Activists outlined the need to make the centres more accessible, at a closest proximity. Latika Rajputa, a member of Narmada Bachao Andolan (NBA) who works in tribal-dominated Nandurbar district, also highlighted the geographical restrictions and accessibility. “It is impossible for survivors from remote talukas like Akkalkuwa which is 50 kilometers away from the district OSC to come at night through the hilly terrain without street lights. This is such a badly planned scheme without any execution,” she said.
(Experts suggested these recommendations for the state authorities to consider)
1. Sensitise police officers about OCSs to encourage them to refer women to the centres.
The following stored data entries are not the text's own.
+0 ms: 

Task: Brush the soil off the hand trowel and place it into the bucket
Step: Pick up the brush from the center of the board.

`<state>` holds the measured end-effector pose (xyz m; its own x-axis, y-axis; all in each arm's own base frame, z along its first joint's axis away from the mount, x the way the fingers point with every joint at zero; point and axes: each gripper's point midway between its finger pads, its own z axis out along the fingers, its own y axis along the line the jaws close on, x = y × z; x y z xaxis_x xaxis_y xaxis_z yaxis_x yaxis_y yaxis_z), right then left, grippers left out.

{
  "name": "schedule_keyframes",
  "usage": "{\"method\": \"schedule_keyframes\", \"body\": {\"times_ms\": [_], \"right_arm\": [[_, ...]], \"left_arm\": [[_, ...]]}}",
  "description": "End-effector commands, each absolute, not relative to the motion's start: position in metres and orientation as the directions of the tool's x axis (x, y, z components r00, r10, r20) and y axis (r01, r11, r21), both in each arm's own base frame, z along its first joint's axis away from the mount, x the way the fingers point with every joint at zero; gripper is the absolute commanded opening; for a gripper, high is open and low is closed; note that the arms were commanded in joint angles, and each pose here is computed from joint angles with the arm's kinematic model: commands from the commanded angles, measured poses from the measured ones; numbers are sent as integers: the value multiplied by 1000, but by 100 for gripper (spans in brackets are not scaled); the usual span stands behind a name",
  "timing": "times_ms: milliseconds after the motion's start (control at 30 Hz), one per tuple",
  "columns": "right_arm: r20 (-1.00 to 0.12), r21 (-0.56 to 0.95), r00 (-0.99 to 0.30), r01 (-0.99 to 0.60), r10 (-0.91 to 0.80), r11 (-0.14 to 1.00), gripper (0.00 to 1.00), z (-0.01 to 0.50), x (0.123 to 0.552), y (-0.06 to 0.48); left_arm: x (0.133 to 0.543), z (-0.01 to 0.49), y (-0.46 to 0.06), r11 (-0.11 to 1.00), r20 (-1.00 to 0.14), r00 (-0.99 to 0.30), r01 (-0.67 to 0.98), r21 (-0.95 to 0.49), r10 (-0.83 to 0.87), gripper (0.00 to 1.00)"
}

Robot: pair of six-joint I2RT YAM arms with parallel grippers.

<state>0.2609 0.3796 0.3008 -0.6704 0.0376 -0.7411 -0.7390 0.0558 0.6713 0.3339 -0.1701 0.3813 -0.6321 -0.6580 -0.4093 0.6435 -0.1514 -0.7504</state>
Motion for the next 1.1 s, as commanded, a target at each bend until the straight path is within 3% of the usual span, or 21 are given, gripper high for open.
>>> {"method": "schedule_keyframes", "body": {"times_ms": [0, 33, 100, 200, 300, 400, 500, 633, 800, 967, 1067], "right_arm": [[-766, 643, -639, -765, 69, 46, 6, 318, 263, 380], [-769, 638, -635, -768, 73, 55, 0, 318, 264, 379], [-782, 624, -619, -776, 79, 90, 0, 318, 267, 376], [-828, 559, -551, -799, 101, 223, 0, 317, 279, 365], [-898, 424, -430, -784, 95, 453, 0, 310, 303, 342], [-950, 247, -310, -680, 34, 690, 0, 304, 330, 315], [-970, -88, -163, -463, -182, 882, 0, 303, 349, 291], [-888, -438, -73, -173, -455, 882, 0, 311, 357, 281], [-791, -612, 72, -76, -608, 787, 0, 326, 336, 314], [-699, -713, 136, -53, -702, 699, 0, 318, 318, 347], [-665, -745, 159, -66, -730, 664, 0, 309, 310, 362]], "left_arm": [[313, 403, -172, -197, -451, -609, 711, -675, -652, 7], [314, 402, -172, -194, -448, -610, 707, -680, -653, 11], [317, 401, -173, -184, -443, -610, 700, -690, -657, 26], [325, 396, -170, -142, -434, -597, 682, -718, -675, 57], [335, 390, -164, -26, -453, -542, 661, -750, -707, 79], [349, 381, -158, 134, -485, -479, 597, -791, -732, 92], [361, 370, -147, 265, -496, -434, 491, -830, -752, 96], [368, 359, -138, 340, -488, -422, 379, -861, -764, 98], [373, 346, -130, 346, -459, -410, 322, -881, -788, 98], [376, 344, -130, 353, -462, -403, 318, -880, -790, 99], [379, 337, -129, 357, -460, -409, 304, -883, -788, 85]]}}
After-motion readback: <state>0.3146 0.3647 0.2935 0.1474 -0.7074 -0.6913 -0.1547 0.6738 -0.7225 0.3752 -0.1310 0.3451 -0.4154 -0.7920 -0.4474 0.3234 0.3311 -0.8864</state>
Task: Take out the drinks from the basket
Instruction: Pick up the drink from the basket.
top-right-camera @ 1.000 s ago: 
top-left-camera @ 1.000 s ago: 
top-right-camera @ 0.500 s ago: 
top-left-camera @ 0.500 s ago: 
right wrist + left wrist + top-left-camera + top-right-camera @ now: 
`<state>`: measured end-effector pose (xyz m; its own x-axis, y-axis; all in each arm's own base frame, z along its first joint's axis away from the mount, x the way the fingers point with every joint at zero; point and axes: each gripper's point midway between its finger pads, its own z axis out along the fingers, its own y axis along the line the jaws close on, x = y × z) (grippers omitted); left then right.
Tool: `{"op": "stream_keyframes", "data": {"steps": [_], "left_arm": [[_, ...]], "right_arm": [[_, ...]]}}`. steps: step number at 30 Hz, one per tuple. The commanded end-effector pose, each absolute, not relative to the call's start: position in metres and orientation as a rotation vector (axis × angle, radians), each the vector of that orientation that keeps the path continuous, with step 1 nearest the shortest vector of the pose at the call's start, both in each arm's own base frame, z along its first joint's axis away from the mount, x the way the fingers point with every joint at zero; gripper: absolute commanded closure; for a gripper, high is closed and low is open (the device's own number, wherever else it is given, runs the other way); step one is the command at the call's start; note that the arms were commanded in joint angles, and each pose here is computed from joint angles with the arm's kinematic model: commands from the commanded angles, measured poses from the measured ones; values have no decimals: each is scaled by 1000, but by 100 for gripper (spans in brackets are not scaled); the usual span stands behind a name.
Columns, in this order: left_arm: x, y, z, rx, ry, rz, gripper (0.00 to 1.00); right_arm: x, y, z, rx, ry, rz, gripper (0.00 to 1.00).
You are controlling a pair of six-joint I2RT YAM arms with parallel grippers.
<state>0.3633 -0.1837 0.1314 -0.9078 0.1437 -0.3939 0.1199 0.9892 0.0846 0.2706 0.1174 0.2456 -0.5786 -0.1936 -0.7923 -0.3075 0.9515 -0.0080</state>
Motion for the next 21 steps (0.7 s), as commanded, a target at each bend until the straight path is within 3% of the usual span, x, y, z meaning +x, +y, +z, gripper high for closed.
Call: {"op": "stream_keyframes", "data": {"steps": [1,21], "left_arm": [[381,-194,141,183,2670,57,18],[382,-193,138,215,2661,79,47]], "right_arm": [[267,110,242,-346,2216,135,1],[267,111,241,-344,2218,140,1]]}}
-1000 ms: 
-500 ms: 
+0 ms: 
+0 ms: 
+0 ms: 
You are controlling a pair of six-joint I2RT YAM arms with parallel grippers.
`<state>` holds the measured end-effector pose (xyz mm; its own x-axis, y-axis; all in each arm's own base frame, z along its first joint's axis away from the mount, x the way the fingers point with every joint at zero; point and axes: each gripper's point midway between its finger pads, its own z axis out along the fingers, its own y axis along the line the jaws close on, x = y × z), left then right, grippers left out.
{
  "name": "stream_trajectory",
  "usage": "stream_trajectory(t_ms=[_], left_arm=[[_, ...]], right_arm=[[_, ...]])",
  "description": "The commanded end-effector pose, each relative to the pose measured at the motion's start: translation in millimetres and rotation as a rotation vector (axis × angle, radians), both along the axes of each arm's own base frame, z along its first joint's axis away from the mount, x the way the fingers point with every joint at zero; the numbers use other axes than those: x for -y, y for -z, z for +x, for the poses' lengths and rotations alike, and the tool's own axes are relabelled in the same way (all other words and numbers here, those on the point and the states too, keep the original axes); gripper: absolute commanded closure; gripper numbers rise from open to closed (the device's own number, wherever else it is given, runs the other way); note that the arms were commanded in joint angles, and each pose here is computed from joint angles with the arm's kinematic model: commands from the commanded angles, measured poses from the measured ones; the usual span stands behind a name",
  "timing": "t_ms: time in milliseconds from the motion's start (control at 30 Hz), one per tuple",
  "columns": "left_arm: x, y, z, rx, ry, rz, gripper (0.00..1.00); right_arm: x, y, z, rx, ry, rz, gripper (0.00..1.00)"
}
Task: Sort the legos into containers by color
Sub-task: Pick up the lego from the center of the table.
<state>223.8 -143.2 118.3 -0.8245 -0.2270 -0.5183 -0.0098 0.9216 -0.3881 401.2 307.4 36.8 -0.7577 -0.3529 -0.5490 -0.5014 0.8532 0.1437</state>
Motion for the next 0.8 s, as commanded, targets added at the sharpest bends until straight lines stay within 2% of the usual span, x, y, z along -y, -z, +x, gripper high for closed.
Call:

2. Improve accessibility for women to reach the centres on time for treatment.
3. Set up help desks at hospitals’ entry points so the women can be guided in reaching the centre by maintaining her anonymity.
4. The healthcare workers would be given SOPs and trained in dealing with survivors for treatment.
5. Focus on advertisements in public places to create awareness among the general population.
6. Put up posts about the centre and helpline numbers at police stations under awareness programmes.
7. Increase departmental accountability to find out the reasons behind underutilisation of the centres.
8. Focus on programmes to create awareness about the medical and treatment requirements post-gender based sexual violence.
This story was supported by the Medecins Sans Frontieres (MSF) Without Borders Media Fellowship. MSF, also known as Doctors Without Borders, works with journalists to encourage independent, impartial and neutral reporting on health and humanitarian crises.